To battle the heat, city officials have undertaken an ambitious $7 billion plan to build a "new Chicago," said Karen Weigert, the city's chief sustainability officer.  That means renovating citywide infrastructure from sidewalk to rooftop.

Central to the city's plan is adding green space and vegetation wherever they can, which has a natural cooling effect

Chicago's City Hall, for example, contains a spectacular rooftop garden. From native woodland grasses to sunflowers and asters, plants arranged in radiating bands of color bloom throughout the seasons in a sunburst pattern. The roof, 12 stories high, contains 23,000 square feet of more than 100 plant species.

"It's really the Rolls-Royce of green roofs." said Michael Berkshire who administers green projects for the city. Some areas of the roof have rolling terrain with an added 18-inch layer of soil to support trees and shrubs. A rainwater collection system irrigates the roof and several bee hives pollinate the many flower varieties.

The plants on the rooftop soak up the sun's heat to evaporate water, keeping both the buildings underneath and the air above it cooler. One half of City Hall's roof used to be black like most roofs, and on a hot day when they measured the difference between the two sides, the surface temperature was nearly 80 degrees hotter on the black top side than the green side. Chicago estimates that this green roof saves City Hall about $3,600 a year in heating and cooling savings.

"If every rooftop in Chicago was covered with a green roof, the city could save $100 million in energy every year," said Jason Westrope, a developer for Development Management Associates, who has overseen the building of green roofs in the city.

See images of some of Chicago's most impressive green roofs.

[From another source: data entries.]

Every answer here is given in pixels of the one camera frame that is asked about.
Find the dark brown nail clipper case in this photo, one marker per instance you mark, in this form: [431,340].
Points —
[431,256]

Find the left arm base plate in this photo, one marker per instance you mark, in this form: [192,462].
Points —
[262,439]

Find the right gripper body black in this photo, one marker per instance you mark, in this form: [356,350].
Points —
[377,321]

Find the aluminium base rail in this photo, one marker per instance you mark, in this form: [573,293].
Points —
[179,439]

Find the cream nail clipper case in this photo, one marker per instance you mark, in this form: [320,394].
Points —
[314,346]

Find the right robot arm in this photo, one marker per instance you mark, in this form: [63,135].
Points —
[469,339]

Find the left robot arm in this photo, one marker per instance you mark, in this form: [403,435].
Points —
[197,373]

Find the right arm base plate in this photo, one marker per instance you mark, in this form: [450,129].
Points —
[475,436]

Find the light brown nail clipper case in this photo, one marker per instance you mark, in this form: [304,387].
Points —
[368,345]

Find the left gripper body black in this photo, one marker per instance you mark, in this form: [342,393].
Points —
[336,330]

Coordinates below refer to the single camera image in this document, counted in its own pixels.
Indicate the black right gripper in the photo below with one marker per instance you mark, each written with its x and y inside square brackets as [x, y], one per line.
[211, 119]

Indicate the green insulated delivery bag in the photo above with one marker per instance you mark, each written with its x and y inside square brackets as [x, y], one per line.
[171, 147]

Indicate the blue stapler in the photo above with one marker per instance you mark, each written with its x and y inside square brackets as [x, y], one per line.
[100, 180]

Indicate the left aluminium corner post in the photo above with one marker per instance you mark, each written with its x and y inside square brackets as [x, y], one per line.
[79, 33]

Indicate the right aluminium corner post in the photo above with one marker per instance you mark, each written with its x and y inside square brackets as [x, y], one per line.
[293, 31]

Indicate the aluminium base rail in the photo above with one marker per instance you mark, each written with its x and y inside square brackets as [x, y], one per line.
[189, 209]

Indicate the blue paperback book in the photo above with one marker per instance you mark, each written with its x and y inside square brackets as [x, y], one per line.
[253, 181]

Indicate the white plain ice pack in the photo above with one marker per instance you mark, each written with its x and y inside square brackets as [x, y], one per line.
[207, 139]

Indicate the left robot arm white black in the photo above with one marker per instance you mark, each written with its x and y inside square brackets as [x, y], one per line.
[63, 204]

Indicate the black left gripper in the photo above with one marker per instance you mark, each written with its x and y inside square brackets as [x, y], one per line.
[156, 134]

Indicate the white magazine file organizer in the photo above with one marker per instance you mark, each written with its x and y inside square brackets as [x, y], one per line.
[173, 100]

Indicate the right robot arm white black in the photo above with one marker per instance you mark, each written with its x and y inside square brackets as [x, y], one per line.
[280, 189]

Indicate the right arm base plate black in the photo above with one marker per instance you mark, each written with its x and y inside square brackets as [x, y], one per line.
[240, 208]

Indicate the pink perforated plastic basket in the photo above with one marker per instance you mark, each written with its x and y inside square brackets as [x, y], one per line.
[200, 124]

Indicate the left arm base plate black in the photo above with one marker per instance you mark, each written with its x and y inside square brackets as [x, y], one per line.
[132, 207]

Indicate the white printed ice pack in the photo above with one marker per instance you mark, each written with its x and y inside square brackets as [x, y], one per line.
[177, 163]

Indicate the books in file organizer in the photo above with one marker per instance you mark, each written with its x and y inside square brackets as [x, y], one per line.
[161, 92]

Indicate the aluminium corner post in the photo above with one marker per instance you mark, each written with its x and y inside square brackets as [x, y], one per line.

Green roofs also help absorb stormwater runoff. That's important because the city's stormwater drains through its sewers, and if the system gets overloaded after a big storm, that wastewater is in danger of backflowing into the river, the lake, and even into people's basements.

Chicago already has 359 green roofs covering almost 5.5 million square feet -- that's more than any other city in North America. But city planners are pushing for even more.

Chicago has mandated that all new buildings that require any public funds must be "LEED" Certified -- designed with energy efficiency in mind -- and that usually includes a green roof. Any project with a green roof in its plan gets a faster permitting process. That combined with energy savings is the kind of green that incentivizes developers.

"We're looking at placing landscape wherever we can, and it's so much more difficult when you have a densely developed city." Berkshire said. "Rooftops are one of the last frontiers."

But the city is looking beyond buildings -- they're hitting the streets too.

"Our streets represent 23 percent of the land area here in Chicago." said Janet Attarian, project director for the city's transportation department, "And it needs to be more than just a place where we move vehicles and goods. It needs to be our front doors."

That's why they're designing new streetscapes that integrate technology and design elements from widened sidewalks for increased pedestrian traffic to tree and plant landscaping that provide shade. The pavements are made of a light reflecting material mix that includes recycled tire pieces and lanes coated with a microthin concrete layer that keep the street from absorbing so much heat.

 

Chicago's 1,900 miles of alleyways traditionally absorb heat and cast away potentially cooling rainwater. But new 'green alleys' use permeable pavement that absorb rainwater. As that underground water evaporates that also keeps the alley and air around it cool.

"We need to make sure that people can get from A to B safely, that the streets aren't flooding, and that they're not buckling because of the heat," Attarian said.

A version of this report will air on NewsHour's broadcast on Oct 9, 2012.